In recent years, the total number of China residents in the Netherlands has increased rapidly, from 7,500 in 2000 to 36,500 in 20 19. In twenty years, it has almost quintupled. Immigrants with China background are investing more and more. In 20 19, 54,200 Dutch families will be born in China. Of these, 32,000 are citizens of China. Today, there are about120,000 Chinese in the Netherlands.

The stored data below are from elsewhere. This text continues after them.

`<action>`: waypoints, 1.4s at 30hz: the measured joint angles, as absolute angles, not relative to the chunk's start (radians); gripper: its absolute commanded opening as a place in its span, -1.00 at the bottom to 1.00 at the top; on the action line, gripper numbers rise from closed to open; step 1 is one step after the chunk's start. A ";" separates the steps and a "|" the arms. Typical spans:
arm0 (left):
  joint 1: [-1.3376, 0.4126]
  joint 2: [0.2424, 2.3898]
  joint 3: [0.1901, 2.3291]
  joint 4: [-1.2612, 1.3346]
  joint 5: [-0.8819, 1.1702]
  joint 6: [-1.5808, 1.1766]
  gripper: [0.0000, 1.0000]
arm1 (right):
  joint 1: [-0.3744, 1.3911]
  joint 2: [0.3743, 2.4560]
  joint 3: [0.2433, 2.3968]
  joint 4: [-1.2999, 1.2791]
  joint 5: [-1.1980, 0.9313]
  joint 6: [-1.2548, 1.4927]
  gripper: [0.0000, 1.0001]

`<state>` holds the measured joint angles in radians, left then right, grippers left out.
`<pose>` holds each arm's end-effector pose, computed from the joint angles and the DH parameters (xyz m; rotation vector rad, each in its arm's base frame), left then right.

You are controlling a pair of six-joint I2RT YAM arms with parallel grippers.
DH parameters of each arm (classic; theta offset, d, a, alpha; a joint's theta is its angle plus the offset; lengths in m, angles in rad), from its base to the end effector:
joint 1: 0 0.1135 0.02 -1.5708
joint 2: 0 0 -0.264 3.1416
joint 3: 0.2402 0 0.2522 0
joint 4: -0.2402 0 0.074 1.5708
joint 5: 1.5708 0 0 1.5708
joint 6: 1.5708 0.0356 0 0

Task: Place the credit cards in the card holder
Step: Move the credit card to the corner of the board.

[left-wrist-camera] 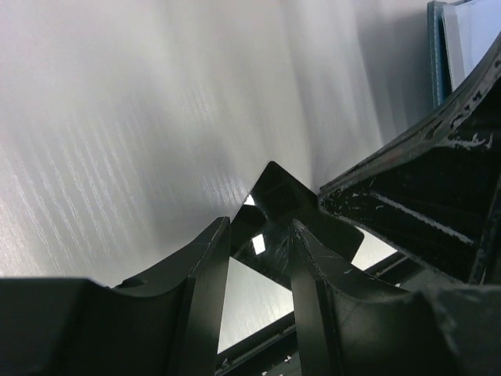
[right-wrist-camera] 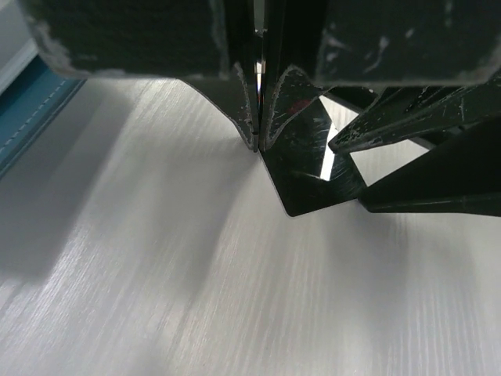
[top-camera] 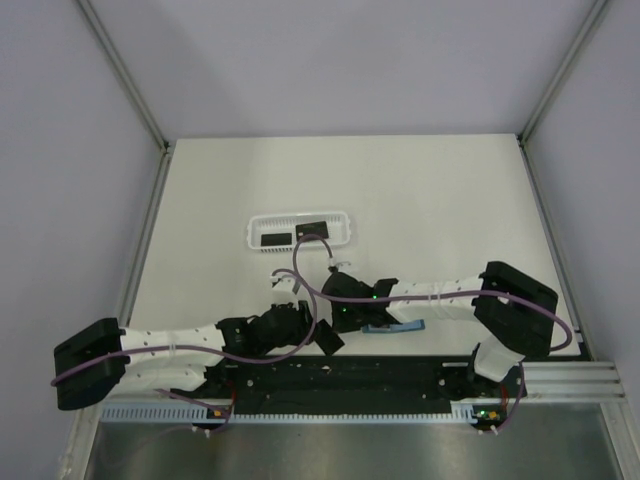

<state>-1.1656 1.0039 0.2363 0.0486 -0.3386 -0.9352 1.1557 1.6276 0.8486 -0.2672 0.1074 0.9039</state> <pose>0.0807 -0.1581 0.1384 0.0888 2.3467 -0.7226 0.1270 0.2787 0.1530 -0.3035 2.7118 0.5524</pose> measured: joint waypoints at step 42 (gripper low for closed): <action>-1.166 1.142 0.283 0.159 -0.253 -0.884 -0.23 | 1.224 1.230 0.513 -0.227 0.068 1.081 0.05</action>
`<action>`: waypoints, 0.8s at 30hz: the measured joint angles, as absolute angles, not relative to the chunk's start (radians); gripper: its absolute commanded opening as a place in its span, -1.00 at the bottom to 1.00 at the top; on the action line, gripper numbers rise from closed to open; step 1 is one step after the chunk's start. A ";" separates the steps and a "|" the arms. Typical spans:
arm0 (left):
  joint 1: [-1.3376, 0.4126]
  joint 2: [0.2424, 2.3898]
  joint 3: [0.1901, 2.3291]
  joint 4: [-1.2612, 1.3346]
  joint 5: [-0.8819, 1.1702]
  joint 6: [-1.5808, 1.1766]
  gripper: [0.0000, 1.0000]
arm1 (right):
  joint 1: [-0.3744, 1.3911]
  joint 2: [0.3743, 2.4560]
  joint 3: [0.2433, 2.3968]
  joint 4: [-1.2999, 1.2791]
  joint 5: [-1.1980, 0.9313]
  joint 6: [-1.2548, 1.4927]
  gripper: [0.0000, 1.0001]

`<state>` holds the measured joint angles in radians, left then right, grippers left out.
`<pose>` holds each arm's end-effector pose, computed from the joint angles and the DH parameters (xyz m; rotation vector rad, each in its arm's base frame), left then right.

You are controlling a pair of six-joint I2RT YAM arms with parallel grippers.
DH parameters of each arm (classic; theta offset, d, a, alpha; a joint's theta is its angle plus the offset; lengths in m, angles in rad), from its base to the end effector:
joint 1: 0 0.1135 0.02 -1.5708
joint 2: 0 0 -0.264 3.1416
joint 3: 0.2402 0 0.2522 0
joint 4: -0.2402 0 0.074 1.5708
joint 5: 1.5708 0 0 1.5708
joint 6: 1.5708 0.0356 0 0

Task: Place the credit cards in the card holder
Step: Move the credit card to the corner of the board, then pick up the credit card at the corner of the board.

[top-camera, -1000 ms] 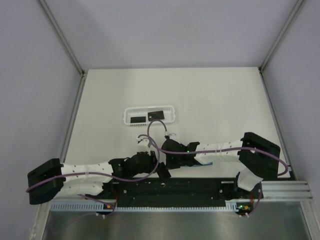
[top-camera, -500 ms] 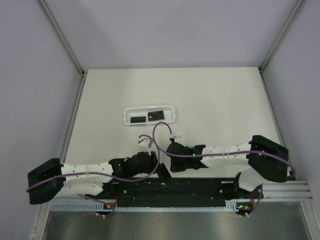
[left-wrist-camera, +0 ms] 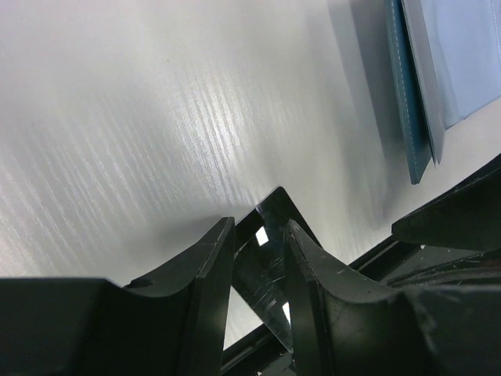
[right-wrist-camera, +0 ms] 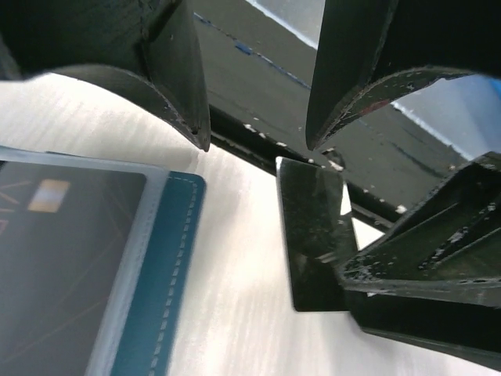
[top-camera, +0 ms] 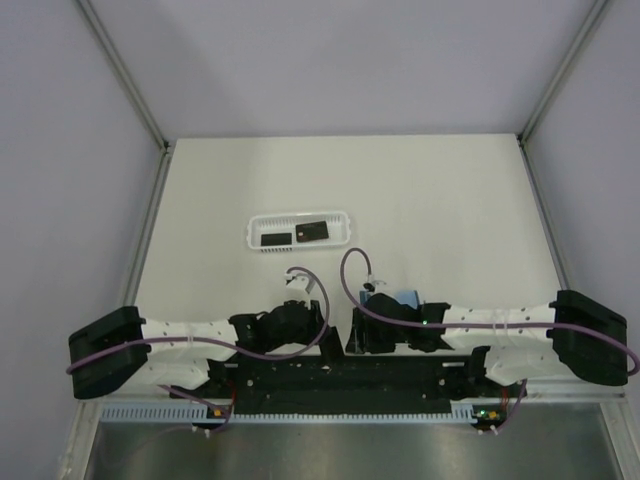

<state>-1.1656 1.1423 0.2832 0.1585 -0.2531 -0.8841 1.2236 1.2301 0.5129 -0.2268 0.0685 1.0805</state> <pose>0.0865 -0.1790 0.1374 0.1938 2.3665 -0.7850 0.0772 0.2061 0.1578 -0.1645 2.7189 0.7685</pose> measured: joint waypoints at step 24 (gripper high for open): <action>-1.166 1.155 0.285 0.176 -0.242 -0.873 -0.25 | 1.230 1.359 0.274 0.366 -0.052 1.338 -0.45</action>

The history of Dutch tulips began with a gardener named Cruise. In the new century 16, as the gardener of the Royal Garden in Vienna, Crusi Uss tried his best to get beautiful tulips of Asian origin from the Austrian envoys who went to Turkey, and brought them to the Netherlands, so that these flowers quickly spread all over the Netherlands, which once opened the prelude to tulip fever. 1637 In February, the first bubble economy broke out in Amsterdam, the "center of the universe" at that time, with tulips as the protagonist. Tulips have been fried to a very high price, and people from rich officials to ordinary businessmen are caught in this crazy business. The highest price of tulips is auction. An orphan named Winkle bid 90,000 Dutch guilders for his father's tulips.

After that, the dilemma came unexpectedly. Somehow, in a business transaction on a certain day, tulips with exorbitant prices suddenly could not be sold. Everyone has formed doubts about the market trend. Once the sales market loses hope, the price will collapse immediately. The collapse spread from one city to another, and everyone sold tulips more desperately, causing their prices to plummet, and thousands of flower shops were in trouble within a few days. In the end, the Dutch court came up with a solution through constant discussion, so that the flower shop could sort out the messy business during this period, and the tulip business in the future would not be allowed. However, the people's court admitted that the reason for the madness and sudden collapse of tulip trading is still unclear. This tulip madness has further become an anecdote of historical time.

As a country of windmills, Dutch windmills were imported from Germany at first, just to be ground into powder, and then gradually promoted many industrial chains. At that time, all kinds of raw materials, which occupied the first place in world commerce, were transported from all walks of life to windmills in the Netherlands for production and processing, mainly including: wood from Nordic countries and Baltic countries, hemp seeds and flax seeds from Germany, cinnamon and pepper from India and Southeast Asia. There are many mills, sawmills and paper mills of Dutch windmills in the suburbs of Rotterdam and Amsterdam, the big ports in the Netherlands. Dutch windmills use natural wind speed, which is pollution-free and consumes less electricity. So it is not only used by the Dutch all the time, but also a new energy technology and a very green power device today. The Dutch windmill is the symbol of the Netherlands, so its practical significance exceeds its application.